Snootchy Bootches... still LOVE your nickname! And thank you, you are too kind!

itchy... awww, such love, I am so not worthy of! I am glad someone is finding love for Eddie, because I have searched my soul and cannot find a molecule in my heart for him... and I am loving "She-Male Voiced Brit!"... Kelly needs her own Tim Gunn-style show to go in and revamp crappy homes and apartments decorated badly... are you listening Bravo?

bfish... I am humbled by your love... THANK you, I am glad you're enjoying this crazy-ass show with us! I would have commented on Kelly's turban, but I couldn't get past the socks!

ArizonaTom... if your BF has a nicer ass than Preston's, then he is a lucky man indeed (and so are you, I'd say). Sorry to hear about the velcro, but at least that's a step above having to resort to slip-ons ONLY, right? Plus, some people have no feet, so we should not complain, right?

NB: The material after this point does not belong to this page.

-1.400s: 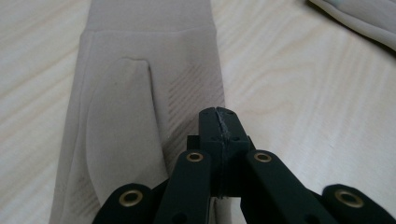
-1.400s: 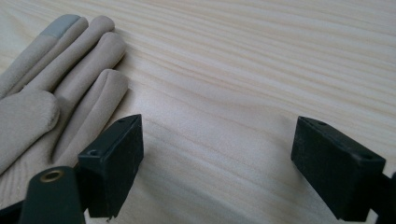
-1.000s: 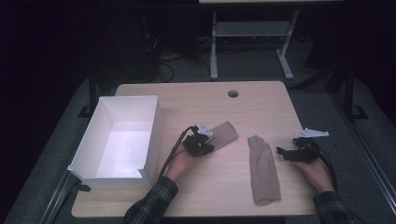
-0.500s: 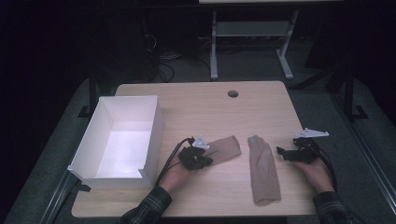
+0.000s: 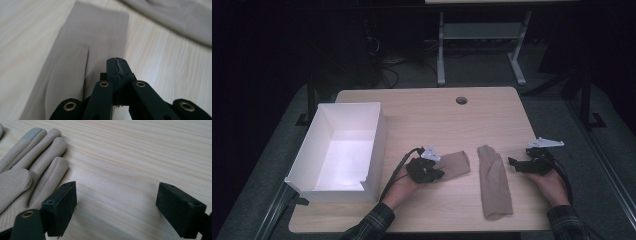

Yenta-honey... thank you for the kudos! Could we possibly be working more diametrically opposed shows? I don't think so! Yours is so masculine mine is afraid to be posted right next to it for fear of getting beat down, LOL!

juddfan... Awww, I'm sorry, I was only in L.A. for a short weekend to get away from home for a bit (which is why this recap was so fast, I didn't want it hanging over my head all weekend long)... and I'm SO glad you caught the movie reference... here's another favorite quote... "Your dirtypillows are showing!" "They're called 'breasts' momma... and every woman has them!"

thanks for all the comments, guys, you make me feel all warm and giggly on the inside!